#### Your objective:
Review the material and extract every line in which the word "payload" occurs.

::::

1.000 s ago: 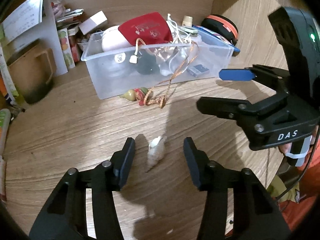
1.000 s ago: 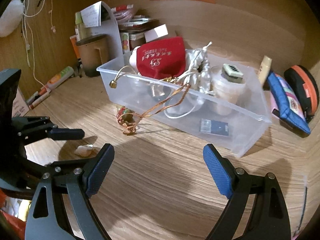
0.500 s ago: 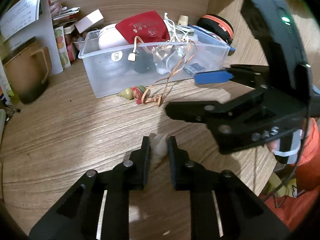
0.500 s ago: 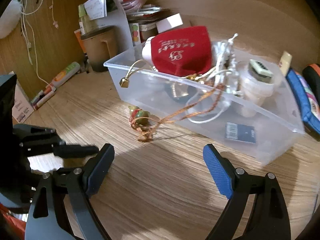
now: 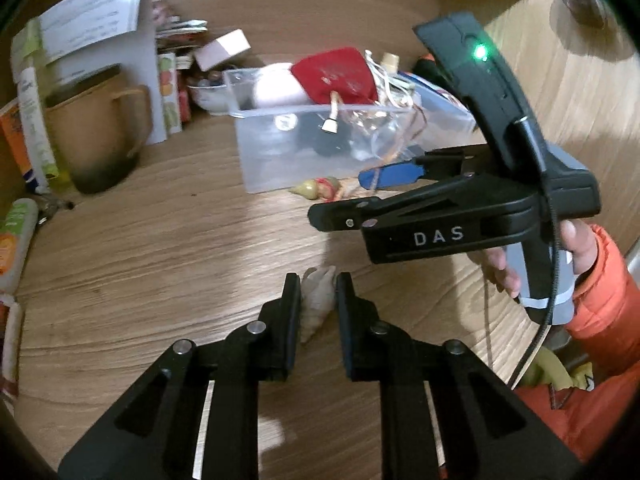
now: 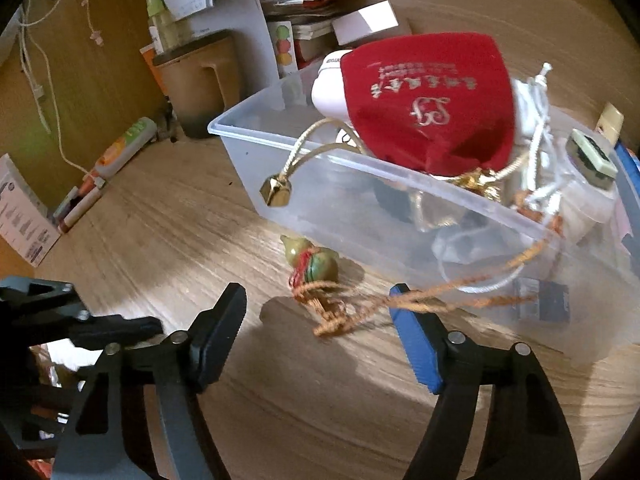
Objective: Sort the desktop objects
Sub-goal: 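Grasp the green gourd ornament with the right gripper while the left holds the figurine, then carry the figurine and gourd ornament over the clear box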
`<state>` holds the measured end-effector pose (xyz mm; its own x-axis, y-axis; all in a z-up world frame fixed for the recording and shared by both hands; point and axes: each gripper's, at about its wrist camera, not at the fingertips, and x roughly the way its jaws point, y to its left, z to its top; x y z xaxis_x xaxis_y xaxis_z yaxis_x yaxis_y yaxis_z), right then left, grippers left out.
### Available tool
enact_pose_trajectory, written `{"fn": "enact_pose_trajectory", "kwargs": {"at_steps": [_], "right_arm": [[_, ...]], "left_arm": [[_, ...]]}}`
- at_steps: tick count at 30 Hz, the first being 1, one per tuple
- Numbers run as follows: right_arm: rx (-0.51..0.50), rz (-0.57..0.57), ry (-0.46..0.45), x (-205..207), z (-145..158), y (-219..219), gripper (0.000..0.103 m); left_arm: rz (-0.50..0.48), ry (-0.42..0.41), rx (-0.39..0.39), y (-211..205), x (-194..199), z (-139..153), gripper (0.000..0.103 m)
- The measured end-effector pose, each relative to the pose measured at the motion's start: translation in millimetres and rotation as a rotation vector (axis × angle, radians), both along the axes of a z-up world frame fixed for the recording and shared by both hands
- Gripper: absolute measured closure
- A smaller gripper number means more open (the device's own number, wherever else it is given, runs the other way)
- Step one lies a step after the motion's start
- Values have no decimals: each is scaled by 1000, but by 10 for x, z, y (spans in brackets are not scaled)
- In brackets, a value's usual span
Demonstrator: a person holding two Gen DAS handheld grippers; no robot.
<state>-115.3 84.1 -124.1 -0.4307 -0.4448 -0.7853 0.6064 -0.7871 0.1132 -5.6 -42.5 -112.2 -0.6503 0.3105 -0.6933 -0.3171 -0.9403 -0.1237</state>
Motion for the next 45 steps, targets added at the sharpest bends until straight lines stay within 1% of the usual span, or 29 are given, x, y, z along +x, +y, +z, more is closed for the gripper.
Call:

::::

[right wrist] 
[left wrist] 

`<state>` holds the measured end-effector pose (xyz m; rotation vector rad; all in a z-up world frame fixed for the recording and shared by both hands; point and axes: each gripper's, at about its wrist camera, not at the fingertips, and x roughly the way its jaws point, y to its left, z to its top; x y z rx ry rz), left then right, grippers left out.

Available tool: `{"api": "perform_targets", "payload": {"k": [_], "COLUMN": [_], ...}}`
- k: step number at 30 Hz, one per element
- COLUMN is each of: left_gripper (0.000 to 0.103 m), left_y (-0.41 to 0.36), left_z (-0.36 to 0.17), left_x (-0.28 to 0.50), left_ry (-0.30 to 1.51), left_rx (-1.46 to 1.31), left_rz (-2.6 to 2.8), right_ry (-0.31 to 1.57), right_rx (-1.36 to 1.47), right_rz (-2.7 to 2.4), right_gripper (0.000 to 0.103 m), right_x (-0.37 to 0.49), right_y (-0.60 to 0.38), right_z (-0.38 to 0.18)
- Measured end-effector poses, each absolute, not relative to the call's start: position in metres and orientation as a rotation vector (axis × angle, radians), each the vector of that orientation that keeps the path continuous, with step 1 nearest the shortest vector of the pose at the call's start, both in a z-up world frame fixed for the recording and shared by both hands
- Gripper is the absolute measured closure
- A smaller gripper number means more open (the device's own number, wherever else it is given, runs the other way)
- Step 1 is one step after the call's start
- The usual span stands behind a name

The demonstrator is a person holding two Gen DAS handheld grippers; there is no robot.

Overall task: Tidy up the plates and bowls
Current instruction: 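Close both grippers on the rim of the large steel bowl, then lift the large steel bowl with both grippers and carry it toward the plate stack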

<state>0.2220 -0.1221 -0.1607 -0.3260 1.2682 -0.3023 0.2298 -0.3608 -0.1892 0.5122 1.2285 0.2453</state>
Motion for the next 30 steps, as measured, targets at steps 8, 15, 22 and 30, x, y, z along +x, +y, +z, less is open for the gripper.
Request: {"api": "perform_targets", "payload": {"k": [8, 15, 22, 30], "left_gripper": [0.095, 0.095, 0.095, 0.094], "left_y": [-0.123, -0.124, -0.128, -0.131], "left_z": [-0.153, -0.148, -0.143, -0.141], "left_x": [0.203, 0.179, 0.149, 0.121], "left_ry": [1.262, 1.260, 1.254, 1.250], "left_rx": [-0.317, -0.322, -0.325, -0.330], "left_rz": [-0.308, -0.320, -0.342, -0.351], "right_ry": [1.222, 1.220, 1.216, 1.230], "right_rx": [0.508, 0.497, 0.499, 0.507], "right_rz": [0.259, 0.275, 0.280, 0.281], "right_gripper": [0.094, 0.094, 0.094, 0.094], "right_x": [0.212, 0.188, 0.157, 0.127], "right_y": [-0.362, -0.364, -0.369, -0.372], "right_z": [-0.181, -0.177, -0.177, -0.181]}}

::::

#### Written reply:
Available tool: `{"api": "perform_targets", "payload": {"k": [_], "COLUMN": [_], ...}}`
Request: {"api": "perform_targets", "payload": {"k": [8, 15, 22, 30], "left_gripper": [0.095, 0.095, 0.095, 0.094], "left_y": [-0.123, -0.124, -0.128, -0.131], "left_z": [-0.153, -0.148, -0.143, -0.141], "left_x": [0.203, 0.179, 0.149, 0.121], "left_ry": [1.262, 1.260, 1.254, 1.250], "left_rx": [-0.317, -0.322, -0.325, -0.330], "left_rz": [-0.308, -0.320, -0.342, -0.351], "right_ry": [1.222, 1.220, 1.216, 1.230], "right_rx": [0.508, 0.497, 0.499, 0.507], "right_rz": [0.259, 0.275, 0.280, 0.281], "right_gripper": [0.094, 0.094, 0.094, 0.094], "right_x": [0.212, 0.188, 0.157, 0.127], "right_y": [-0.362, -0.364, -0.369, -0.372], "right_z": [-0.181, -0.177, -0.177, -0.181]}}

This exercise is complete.